Chaque nuit, le Festival des jeux de Cannes dévoile un espace unique où auteurs et passionnés testent des prototypes inédits. Cet événement "off" offre aux créateurs une chance de perfectionner leurs jeux avant d'attirer l'attention des éditeurs.
Chaque nuit cette semaine à Cannes, dans le sud-est de la France, une foule de passionnés s’emploie à tester, dans un brouhaha appliqué, des centaines de prototypes, plus ou moins aboutis, de jeux de société, dont seule une poignée sera peut-être un jour éditée.
Jusqu’à dimanche, professionnels et grand public ont rendez-vous en journée au Palais des Festivals pour retrouver les grands classiques et découvrir les nouveautés des éditeurs.

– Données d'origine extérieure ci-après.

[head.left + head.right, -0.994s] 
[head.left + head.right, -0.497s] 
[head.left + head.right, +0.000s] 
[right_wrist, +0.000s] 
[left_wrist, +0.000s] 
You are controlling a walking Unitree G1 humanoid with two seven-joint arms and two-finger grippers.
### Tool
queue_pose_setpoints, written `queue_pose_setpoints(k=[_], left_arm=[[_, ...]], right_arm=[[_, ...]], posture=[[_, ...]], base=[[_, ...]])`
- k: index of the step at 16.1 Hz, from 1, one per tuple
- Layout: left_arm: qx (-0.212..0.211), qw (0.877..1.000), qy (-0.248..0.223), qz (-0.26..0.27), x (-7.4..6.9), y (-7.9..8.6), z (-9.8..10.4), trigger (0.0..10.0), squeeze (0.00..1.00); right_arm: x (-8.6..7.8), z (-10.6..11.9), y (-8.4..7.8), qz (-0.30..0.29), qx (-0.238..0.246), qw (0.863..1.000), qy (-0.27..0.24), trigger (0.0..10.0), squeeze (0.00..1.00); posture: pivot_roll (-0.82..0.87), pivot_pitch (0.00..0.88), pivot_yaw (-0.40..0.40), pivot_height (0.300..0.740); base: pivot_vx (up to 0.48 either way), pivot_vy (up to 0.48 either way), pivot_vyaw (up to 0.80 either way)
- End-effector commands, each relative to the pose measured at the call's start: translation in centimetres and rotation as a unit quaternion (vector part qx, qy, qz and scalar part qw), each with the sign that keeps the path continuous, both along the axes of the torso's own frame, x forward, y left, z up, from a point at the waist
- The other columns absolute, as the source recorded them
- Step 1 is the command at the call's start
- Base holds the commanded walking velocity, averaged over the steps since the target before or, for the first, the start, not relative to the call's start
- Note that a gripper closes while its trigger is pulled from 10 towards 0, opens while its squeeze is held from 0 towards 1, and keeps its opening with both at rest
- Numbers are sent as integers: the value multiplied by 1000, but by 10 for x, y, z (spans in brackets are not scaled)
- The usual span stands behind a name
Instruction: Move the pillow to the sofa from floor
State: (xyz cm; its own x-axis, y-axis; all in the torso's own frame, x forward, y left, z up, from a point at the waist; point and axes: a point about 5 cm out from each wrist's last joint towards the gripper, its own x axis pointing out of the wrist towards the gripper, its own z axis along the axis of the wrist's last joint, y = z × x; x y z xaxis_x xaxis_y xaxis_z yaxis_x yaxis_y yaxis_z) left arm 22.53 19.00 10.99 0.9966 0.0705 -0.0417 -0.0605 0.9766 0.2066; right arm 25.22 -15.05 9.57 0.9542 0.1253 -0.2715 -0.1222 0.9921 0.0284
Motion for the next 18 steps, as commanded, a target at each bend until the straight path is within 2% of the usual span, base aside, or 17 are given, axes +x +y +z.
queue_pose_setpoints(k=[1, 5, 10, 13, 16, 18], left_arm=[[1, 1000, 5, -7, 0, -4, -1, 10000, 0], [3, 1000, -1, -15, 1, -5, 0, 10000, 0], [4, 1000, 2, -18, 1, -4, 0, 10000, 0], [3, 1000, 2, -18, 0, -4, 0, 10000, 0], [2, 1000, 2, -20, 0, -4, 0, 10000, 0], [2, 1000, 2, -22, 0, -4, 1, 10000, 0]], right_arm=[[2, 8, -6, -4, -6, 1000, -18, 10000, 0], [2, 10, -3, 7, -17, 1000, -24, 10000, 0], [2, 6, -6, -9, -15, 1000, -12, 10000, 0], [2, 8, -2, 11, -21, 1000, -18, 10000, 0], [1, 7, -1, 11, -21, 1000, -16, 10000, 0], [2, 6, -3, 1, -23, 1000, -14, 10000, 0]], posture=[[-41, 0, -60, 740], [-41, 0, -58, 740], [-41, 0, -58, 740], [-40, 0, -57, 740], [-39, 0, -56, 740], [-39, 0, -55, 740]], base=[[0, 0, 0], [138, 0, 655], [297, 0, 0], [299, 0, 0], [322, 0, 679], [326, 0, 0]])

Mais, une fois la nuit tombée, les plus acharnés se retrouvent jusqu’à l’aube sous un chapiteau installé à côté du Palais: des centaines de tables alignées, un chariot de bière circulant dans les allées et des auteurs, reconnus ou non, présentant leurs créations.
Certains viennent avec des cartes en papier, des décors en carton et des pions empruntés à d’autres jeux. D’autres dévoilent des plateaux de qualité, parfois accompagnés d’un déguisement en lien avec leur thème.
À chacun une table, quatre chaises et quelques minutes pour expliquer les règles. Selon le type de jeu, l’ambiance peut être très concentrée, endiablée, voire déroutante, même pour les habitués, tant la dynamique n’est pas toujours évidente.
"C’est très cool, les gens sont hyper sympas", s’enthousiasme Matthieu Chaudon, 32 ans, venu présenter Duca, un jeu de stratégie où il faut positionner des plots sur un damier. Le créateur est ravi de pouvoir recueillir l’avis "de personnes qui s’y connaissent".
"Hier, j’ai changé quatre fois de règle, testé plusieurs variantes pour voir ce qui fonctionnait et ce qui ne marchait pas", raconte cet ingénieur hydraulique sans emploi, qui a déjà inventé une soixantaine de jeux. Un seul a retenu, jusqu’ici, l’attention d’un éditeur et devrait sortir fin 2025.
Loïc Lamy, 46 ans, a déjà réussi à faire éditer neuf jeux. Pas de quoi en vivre, puisqu’avec un total d’environ 150 000 boîtes vendues, tous jeux confondus, il estime avoir gagné "entre 70 000 et 80 000 euros" en dix ans.
"Accrocher un éditeur"
Ancien instituteur et désormais père au foyer, il a plusieurs rendez-vous prévus en journée sur le festival "on" pour présenter d’autres jeux à des éditeurs. Mais sur le "off", il est venu faire tester To Bot or Not to Bot, où chaque joueur doit déterminer s’il est un robot ou un humain.
"Je ne le considère pas comme présentable pour l’instant, j’ai besoin de plus de retours. Chez moi, je joue toujours avec les mêmes personnes, c’est dur de trouver des testeurs différents", explique-t-il.
Né en 1986, le Festival international des jeux de Cannes a lancé son "off" il y a une dizaine d’années, quand les organisateurs ont remarqué que des auteurs venaient faire tester leurs prototypes sur des tables vides en fin de journée ou dans les halls d’hôtel.
Plus de 400 auteurs se sont inscrits cette année. "L’objectif, c’est de venir faire tester son jeu, mais certains prototypes sont déjà complètement aboutis. Dans ce cas, l’objectif est d’essayer d’accrocher un éditeur", raconte Cynthia Rebérac, commissaire générale du festival.
L’essentiel des échanges avec les éditeurs se déroule néanmoins sur le "on", via des rendez-vous pris en amont, par exemple avec François Decamp, responsable du sourcing pour les cinq maisons d’édition internes du groupe Asmodée, connu pour ses succès tels que Catan, Ticket to Ride/Les Aventuriers du Rail ou Dobble.
Sa petite équipe prévoit de rencontrer 80 auteurs durant le festival, qui lui présenteront plus d’une centaine de prototypes. "On repartira avec 10 ou 15 boîtes" à soumettre aux maisons d’édition, qui sortent chacune deux à trois nouveaux jeux par an.
Lorsqu’il arpente les allées du "off", les regards se figent. Certains auteurs tentent de l’attirer à leur table, d’autres redoutent son œil aiguisé.
Même si ce n’est "rarement au hasard" qu’il s’arrête à une table, les nuits du "off" représentent pour lui "la cerise sur le gâteau". "On va essayer de repérer le petit truc que personne n’a vu et qui pourrait apporter une touche d’originalité", confie-t-il.